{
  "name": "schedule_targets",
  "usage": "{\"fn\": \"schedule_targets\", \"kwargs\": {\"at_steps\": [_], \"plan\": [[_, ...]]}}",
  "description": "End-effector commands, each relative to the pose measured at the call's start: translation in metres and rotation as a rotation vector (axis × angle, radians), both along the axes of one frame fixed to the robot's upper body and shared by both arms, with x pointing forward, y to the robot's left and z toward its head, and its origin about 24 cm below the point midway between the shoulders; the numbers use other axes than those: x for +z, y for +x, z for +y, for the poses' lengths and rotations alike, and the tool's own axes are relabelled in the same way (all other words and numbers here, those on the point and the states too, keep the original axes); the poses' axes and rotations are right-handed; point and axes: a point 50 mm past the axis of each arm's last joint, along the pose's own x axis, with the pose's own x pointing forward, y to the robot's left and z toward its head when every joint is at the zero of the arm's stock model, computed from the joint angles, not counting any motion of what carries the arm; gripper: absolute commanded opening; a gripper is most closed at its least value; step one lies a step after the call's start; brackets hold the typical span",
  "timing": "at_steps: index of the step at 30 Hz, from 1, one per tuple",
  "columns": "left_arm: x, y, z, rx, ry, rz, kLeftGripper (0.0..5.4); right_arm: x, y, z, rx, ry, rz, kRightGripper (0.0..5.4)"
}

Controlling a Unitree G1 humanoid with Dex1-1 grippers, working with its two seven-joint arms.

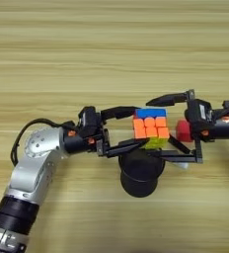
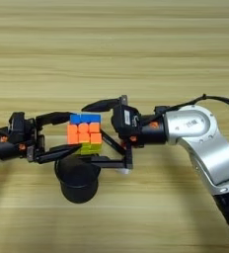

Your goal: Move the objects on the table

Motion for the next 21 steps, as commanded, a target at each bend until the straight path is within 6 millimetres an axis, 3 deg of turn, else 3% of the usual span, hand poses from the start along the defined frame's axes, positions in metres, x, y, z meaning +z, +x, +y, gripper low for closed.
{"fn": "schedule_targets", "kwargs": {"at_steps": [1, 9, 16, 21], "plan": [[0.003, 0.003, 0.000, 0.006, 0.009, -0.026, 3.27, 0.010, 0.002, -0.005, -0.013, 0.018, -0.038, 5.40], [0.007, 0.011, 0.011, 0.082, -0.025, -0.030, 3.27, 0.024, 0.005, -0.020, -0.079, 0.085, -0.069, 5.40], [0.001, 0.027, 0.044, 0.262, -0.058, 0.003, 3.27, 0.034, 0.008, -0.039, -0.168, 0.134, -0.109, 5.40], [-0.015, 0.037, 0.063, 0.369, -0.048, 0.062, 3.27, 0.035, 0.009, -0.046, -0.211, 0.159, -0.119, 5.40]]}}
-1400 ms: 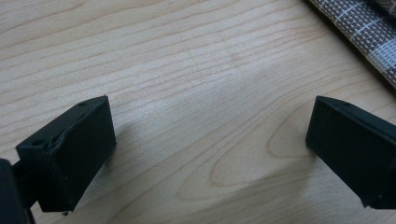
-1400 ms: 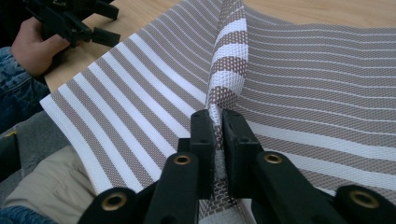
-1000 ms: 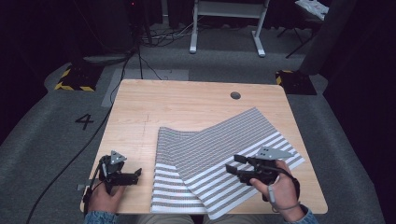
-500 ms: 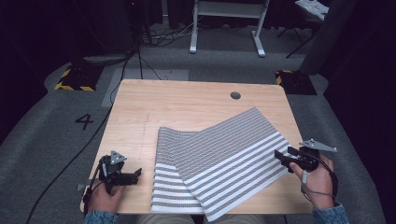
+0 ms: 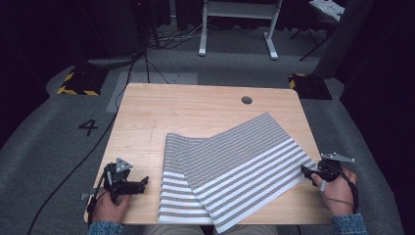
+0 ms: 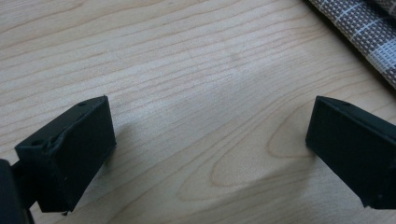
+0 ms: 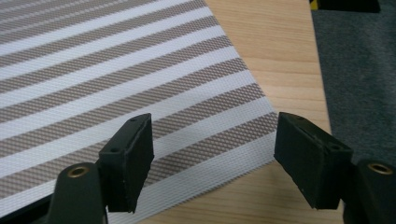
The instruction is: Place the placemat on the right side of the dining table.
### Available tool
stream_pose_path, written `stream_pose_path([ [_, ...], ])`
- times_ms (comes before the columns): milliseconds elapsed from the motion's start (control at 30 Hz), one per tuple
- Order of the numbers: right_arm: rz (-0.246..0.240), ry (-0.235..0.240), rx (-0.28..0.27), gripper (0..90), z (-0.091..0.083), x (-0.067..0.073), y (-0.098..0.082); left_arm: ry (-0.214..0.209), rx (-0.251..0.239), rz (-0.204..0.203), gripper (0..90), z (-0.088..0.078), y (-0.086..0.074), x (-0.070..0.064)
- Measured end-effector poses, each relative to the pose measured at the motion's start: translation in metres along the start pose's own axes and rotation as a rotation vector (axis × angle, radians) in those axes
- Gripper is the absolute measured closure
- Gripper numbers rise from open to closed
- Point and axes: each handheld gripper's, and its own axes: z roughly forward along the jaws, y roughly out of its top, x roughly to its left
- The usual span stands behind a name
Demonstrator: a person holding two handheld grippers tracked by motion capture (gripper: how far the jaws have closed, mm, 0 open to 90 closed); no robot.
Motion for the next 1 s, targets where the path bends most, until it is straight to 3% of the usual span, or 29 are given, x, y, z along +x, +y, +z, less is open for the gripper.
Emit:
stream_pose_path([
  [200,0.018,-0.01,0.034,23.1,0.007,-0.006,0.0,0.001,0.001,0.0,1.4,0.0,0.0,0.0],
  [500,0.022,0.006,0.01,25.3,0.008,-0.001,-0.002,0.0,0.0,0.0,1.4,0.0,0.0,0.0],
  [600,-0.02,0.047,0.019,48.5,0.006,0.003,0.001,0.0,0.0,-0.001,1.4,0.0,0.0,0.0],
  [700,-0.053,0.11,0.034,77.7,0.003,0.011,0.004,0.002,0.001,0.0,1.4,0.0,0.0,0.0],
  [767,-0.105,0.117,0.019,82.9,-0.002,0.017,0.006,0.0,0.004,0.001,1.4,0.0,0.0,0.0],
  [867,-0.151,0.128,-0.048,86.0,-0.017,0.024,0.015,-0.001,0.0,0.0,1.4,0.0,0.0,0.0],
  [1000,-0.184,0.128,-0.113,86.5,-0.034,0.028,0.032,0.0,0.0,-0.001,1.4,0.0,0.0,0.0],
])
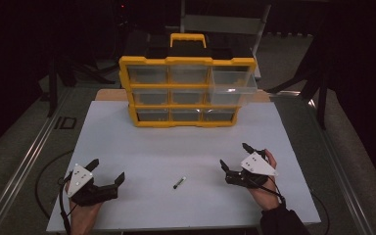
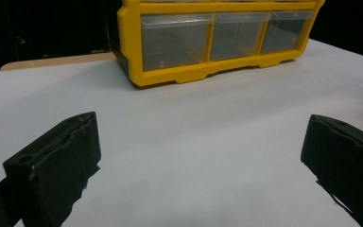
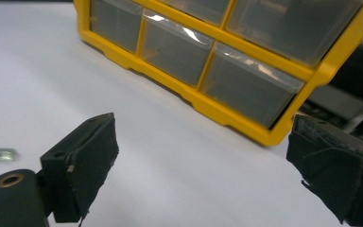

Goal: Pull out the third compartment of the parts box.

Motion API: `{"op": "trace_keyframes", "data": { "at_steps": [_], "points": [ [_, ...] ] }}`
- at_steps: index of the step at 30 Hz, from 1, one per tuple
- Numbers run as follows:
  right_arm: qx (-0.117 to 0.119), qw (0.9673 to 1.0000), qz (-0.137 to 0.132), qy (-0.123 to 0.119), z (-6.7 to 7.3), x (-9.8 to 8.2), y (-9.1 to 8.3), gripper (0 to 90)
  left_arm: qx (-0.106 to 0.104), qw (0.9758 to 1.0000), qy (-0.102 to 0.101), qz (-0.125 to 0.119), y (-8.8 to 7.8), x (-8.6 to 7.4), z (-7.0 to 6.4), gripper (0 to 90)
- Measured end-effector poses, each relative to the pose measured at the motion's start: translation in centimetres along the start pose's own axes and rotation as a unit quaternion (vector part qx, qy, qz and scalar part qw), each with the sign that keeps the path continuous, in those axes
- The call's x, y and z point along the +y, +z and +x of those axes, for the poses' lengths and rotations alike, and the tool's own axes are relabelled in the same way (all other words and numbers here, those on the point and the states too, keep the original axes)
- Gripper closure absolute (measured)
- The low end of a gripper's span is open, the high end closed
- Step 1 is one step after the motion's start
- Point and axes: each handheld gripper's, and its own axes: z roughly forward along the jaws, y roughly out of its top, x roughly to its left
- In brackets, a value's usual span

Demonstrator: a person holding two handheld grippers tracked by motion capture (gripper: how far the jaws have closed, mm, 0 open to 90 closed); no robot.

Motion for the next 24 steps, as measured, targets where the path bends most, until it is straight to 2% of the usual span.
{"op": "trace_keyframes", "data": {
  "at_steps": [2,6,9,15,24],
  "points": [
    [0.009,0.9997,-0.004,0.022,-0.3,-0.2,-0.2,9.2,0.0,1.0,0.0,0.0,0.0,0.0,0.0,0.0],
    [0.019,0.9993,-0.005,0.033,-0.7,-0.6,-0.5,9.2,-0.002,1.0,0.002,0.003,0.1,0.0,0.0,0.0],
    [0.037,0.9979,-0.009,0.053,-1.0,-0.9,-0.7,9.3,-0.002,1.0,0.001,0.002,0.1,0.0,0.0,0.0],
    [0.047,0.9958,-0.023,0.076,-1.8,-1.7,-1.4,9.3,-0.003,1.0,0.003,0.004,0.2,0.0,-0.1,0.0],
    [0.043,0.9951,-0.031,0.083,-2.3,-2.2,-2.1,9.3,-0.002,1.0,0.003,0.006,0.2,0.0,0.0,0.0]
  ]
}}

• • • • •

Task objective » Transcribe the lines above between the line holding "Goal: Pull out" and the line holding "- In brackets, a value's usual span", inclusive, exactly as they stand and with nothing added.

Exercise answer »
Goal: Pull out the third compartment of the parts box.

Motion API: `{"op": "trace_keyframes", "data": { "at_steps": [_], "points": [ [_, ...] ] }}`
- at_steps: index of the step at 30 Hz, from 1, one per tuple
- Numbers run as follows:
  right_arm: qx (-0.117 to 0.119), qw (0.9673 to 1.0000), qz (-0.137 to 0.132), qy (-0.123 to 0.119), z (-6.7 to 7.3), x (-9.8 to 8.2), y (-9.1 to 8.3), gripper (0 to 90)
  left_arm: qx (-0.106 to 0.104), qw (0.9758 to 1.0000), qy (-0.102 to 0.101), qz (-0.125 to 0.119), y (-8.8 to 7.8), x (-8.6 to 7.4), z (-7.0 to 6.4), gripper (0 to 90)
- Measured end-effector poses, each relative to the pose measured at the motion's start: translation in centimetres along the start pose's own axes and rotation as a unit quaternion (vector part qx, qy, qz and scalar part qw), each with the sign that keeps the path continuous, in those axes
- The call's x, y and z point along the +y, +z and +x of those axes, for the poses' lengths and rotations alike, and the tool's own axes are relabelled in the same way (all other words and numbers here, those on the point and the states too, keep the original axes)
- Gripper closure absolute (measured)
- The low end of a gripper's span is open, the high end closed
- Step 1 is one step after the motion's start
- Point and axes: each handheld gripper's, and its own axes: z roughly forward along the jaws, y roughly out of its top, x roughly to its left
- In brackets, a value's usual span

No more work is needed on this exercise.